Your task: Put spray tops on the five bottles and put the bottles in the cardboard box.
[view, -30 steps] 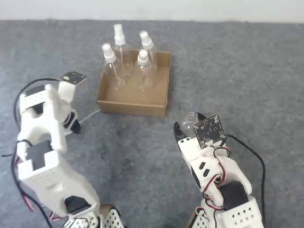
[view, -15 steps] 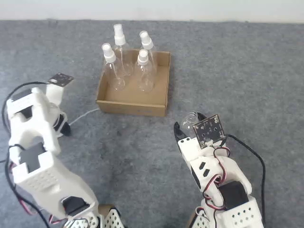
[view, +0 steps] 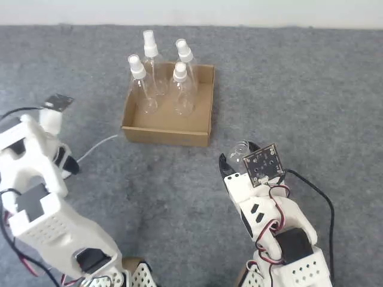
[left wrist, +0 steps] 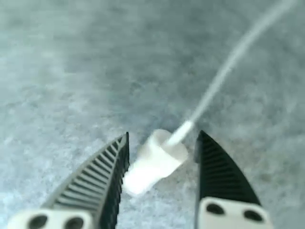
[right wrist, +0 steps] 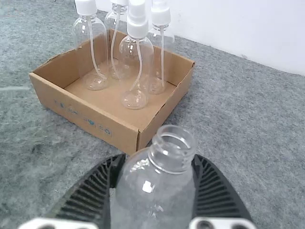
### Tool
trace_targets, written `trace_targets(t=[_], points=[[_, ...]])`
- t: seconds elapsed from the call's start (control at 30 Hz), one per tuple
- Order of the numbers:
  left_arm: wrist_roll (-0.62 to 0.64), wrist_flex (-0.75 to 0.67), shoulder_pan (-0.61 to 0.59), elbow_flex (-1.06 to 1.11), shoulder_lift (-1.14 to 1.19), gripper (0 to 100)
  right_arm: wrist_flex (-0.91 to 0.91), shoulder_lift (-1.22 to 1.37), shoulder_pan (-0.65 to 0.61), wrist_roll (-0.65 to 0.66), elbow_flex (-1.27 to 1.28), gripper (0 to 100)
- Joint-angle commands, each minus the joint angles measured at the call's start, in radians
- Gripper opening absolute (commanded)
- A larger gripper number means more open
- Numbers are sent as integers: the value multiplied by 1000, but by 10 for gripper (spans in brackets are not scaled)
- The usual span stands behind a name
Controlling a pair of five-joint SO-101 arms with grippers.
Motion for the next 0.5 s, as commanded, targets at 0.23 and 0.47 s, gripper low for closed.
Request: trace_targets(t=[0.23,0.47], points=[[519,120,2,-162,-94,221,-28,-25,16,0,-9,91],[844,379,-3,-263,-94,221,-28,-25,16,0,-9,91]])
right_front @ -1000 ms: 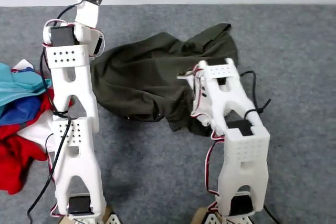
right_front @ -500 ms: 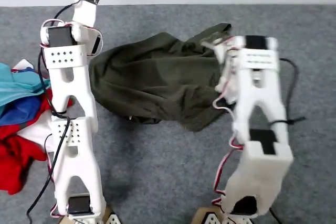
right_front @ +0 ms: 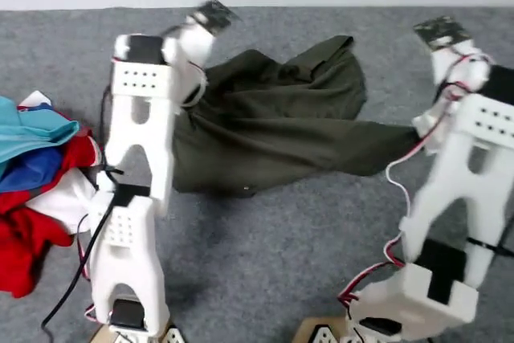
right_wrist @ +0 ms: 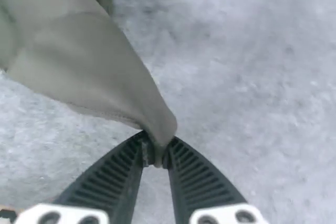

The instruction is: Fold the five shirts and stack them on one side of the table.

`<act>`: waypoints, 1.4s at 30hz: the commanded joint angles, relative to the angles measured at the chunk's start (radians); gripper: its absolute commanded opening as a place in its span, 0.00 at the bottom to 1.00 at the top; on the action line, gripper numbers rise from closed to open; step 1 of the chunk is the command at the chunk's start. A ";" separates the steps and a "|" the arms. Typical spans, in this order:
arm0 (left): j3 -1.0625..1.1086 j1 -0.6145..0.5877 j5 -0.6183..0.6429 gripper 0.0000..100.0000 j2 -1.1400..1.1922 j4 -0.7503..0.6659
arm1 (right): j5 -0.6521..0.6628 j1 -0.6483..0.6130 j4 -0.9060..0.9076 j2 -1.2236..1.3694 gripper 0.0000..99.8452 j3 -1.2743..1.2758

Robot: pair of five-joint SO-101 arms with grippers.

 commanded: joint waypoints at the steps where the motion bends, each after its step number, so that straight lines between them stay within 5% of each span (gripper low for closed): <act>1: 0.119 0.097 -0.015 0.01 -0.115 0.021 | 0.009 0.084 0.018 -0.073 0.01 -0.063; 7: 0.306 0.226 -0.069 0.04 -0.106 0.003 | 0.008 0.120 0.016 -0.071 0.01 -0.063; 13: 0.375 0.203 -0.080 0.15 -0.014 0.023 | 0.008 0.122 0.025 -0.073 0.01 -0.058; 23: 0.432 0.175 -0.120 0.13 0.118 0.018 | 0.005 0.120 0.038 -0.077 0.01 -0.058; 27: 0.318 0.121 -0.118 0.00 0.100 0.020 | 0.006 0.125 0.038 -0.094 0.01 -0.061; 36: -0.036 0.040 -0.083 0.00 0.000 -0.017 | 0.008 0.125 0.038 -0.128 0.01 -0.058; 42: -0.068 0.044 0.043 0.01 0.003 -0.129 | 0.005 0.127 0.036 -0.130 0.01 -0.058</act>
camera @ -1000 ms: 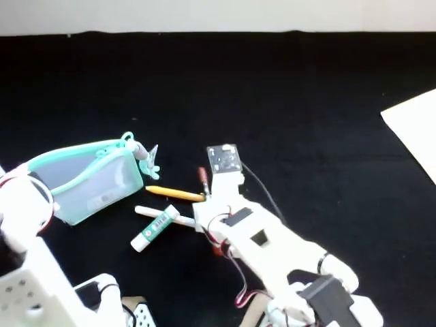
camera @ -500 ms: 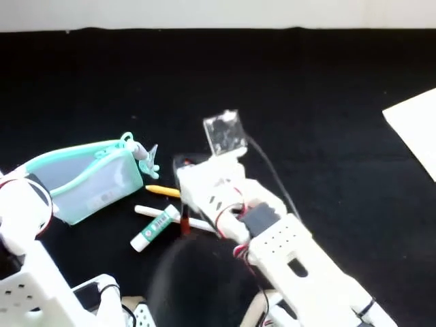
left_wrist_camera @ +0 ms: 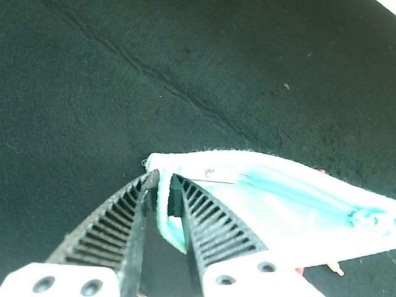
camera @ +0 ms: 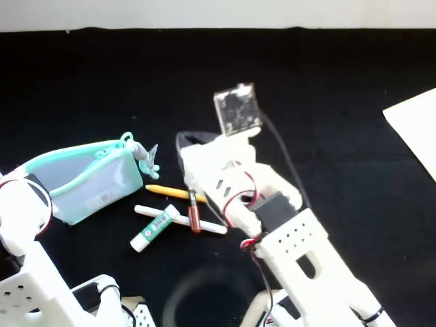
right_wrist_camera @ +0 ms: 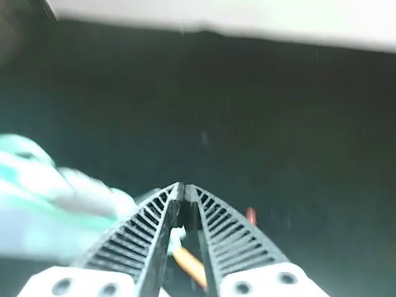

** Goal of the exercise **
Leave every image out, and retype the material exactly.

** Your response **
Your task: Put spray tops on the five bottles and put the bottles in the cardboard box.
[view, -30 steps] 
[view, -15 steps] 
[view, +0 steps] 
[left wrist, +0 steps] 
[right wrist, +0 steps] 
### Tool
trace_targets, written `trace_targets(t=[_], points=[[_, ...]])`
- t: seconds elapsed from the call's start (control at 30 Hz), one per tuple
- Order of the numbers:
  left_arm: wrist_roll (-0.62 to 0.64), wrist_flex (-0.75 to 0.67), shoulder_pan (-0.61 to 0.59), elbow_flex (-1.06 to 1.11), shoulder_lift (-1.14 to 1.19), gripper (0 to 100)
  right_arm: wrist_flex (-0.91 to 0.91), shoulder_lift (-1.22 to 1.37), shoulder_pan (-0.65 to 0.61), wrist_roll (-0.65 to 0.66), elbow_flex (-1.27 to 1.28), gripper (0 to 100)
- Joint-angle commands, each minus the joint angles measured at the call's start, in radians
- Gripper opening absolute (commanded)
- A larger gripper number means more open
- Numbers are sent as integers: the value multiplied by 1000, but by 10 for gripper (spans in brackets are not scaled)
- The usual span stands behind a name
Controlling a pair of five-joint SO-101 arms with grippers.
Motion for the next 0.5 s, as commanded, targets at 0.23 and 0.47 s, gripper low for closed.
Request: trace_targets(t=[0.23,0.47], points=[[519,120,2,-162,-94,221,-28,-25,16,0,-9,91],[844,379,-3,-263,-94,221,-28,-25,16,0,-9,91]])
right_front @ -1000 ms: 
right_front @ -500 ms: 
right_front @ +0 ms: 
right_wrist @ +0 ms: 

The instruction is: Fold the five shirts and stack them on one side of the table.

`<act>`: waypoints, 1.4s at 30hz: the commanded joint angles, relative to the angles measured at the chunk's start (radians); gripper: its absolute commanded opening as a place in its span, 0.00 at the bottom to 1.00 at the top; on the action line, gripper numbers rise from closed to open; step 1 of the chunk is the command at the chunk's start. A ";" separates the steps and a "|" the arms. Typical spans, in this order:
arm0 (left): j3 -1.0625..1.1086 j1 -0.6145..0.5877 j5 -0.6183..0.6429 gripper 0.0000..100.0000 j2 -1.1400..1.1922 j4 -0.7503..0.6659
arm1 (right): j5 -0.6521..0.6628 j1 -0.6483..0.6130 j4 -0.9060..0.9076 j2 -1.2236..1.3694 gripper 0.0000..99.8452 j3 -1.2743..1.2758

Robot: pair of five-joint SO-101 arms with grippers.

 commanded: joint waypoints at the steps where the motion bends, each after its step number, so that straight lines between them stay within 5% of each span (gripper low for closed): <act>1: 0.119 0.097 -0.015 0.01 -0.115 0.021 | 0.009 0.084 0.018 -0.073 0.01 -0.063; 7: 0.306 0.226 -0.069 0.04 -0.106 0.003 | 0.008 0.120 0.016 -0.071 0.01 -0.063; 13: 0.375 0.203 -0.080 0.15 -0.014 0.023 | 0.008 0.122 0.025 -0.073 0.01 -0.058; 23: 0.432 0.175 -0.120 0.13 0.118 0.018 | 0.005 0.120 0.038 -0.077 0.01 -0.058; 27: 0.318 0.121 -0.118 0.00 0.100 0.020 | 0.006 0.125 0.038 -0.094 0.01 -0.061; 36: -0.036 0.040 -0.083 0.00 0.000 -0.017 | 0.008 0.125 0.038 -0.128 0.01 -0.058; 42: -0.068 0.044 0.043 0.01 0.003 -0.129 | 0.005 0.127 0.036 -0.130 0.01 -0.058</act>
camera @ -1000 ms: 
camera @ -500 ms: 
left_wrist_camera @ +0 ms: 
camera @ +0 ms: 
right_wrist_camera @ +0 ms: 

This completes the answer.